I have not seen this problem anywhere else so I am coming here for help. I am making a simple program to alter the contrast of a black and white image and have nearly everything done. However I have an issu with the getRGB
method. For the first half of the image (roughly) it returns normal values around 150, 150, 150 or whatever the image has. Then for a reason that I cannot explain it returns 0, 0, 0 for a while and then 255, 255, 255 with a couple of the 0's mixed in. Does anyone know why this is happening ?
private void getRGB(BufferedImage image, int x, int y){
//get pixel rgb from image
int temp=image.getRGB(x,y);
//set the value to color and then get each component
Color color=new Color(temp);
rgb[0]=color.getRed();
rgb[1]=color.getGreen();
rgb[2]=color.getBlue();
//debug file
data.println(color.getRed()+"\t"+color.getGreen()+"\t"+color.getBlue());
}
Here is a snippet of the file data.txt. There are more zeros than I have shown here.
189 189 189
184 184 184
178 178 178
181 181 181
171 172 171
196 196 195
182 182 182
175 175 175
186 186 186
181 181 181
192 192 191
183 183 183
184 184 184
186 186 186
188 188 188
183 183 183
0 0 0
0 0 0
0 0 0
0 0 0
0 0 0
0 0 0
0 0 0
0 0 0
0 0 0
0 0 0
0 0 0
0 0 0
255 255 255
255 255 255
255 255 255
255 255 255
255 255 255
255 255 255
255 255 255
Here is my function to calculate the new grey level of each pixel. As far as I am aware this is functioning properly.
private void equalize(int x, int y, int max, int min){
//This calls getRGB then calculates the old and new grey levels for a pixel
//It then will assign the new grey level to the pixel
getRGB(image1, x, y);
int oldGrey = ((rgb[0]+rgb[1]+rgb[2])/3);
int newGrey = (int)Math.round(
(((cdf[oldGrey]*1.0)-minCdfValue)/
((x*y)-minCdfValue))*
(newMax-newMin)+newMin);
if(oldGrey != 0){
for(int i=0; i<3; i++){
rgb[i] *= ((newGrey*1.0)/(oldGrey*1.0));
}
}else{
rgb[0]=rgb[1]=rgb[2]=newGrey;
}
setRGB(image1, x, y);
}
If there is any information that I have left out please let me know.
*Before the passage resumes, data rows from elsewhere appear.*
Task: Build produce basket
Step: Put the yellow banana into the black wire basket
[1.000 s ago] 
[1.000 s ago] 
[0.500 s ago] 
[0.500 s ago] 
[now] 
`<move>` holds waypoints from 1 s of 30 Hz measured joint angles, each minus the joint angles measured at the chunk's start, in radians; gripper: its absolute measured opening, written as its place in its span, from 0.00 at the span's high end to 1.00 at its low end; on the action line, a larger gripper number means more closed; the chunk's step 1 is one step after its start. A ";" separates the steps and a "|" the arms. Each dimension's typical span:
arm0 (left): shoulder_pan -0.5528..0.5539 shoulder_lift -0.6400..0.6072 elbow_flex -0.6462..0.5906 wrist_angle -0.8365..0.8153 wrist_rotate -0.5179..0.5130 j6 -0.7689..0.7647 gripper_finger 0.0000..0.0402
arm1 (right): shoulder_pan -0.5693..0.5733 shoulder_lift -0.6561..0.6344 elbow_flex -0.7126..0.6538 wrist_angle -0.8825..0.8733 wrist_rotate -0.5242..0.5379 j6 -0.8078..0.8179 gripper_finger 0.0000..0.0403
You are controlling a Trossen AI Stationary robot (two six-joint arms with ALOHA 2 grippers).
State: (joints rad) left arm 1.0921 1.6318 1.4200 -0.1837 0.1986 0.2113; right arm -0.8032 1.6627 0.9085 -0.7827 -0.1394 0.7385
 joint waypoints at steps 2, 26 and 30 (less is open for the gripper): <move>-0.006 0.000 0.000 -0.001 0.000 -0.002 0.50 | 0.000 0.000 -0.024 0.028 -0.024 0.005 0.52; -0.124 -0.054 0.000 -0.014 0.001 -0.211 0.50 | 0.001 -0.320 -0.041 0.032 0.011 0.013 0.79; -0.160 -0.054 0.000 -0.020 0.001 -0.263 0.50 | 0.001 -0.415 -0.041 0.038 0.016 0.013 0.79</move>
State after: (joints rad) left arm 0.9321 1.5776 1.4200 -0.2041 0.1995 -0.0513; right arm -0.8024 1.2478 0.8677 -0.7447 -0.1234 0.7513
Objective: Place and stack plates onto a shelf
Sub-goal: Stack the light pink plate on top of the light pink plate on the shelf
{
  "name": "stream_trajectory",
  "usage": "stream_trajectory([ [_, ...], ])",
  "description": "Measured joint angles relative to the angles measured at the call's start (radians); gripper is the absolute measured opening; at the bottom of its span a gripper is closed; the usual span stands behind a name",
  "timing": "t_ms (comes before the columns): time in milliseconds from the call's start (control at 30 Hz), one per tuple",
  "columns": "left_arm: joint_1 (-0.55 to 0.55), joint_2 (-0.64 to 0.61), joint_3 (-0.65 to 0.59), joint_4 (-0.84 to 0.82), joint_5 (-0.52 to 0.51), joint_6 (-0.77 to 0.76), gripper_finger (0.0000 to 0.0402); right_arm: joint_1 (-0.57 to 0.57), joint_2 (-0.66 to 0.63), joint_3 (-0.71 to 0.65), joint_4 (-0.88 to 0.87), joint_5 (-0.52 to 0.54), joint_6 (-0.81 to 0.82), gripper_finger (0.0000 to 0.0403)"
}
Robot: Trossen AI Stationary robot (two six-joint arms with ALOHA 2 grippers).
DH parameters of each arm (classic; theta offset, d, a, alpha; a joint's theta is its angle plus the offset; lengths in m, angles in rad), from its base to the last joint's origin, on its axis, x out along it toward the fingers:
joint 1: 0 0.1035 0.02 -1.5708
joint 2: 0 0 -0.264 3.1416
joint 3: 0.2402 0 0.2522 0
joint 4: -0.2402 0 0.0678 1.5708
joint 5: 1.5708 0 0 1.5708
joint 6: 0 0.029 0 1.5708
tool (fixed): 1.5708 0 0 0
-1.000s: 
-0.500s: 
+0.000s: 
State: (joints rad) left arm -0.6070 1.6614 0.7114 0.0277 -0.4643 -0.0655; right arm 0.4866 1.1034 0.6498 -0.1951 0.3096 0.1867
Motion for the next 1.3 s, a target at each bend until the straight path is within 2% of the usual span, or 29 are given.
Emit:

Edit: CDF is Cumulative Distribution Function which is a method for histogram equalization. I believe there is an article on Wikipedia about it. As for using RGB, it is just a requirement. The values of each are all the same. As for 0 and 255, yes they are legal arguments, however, I have edited the image so that it's histogram is very narrow with values from about 80 to 210. There are no true black(0) or true white (255) pixels at all in the image.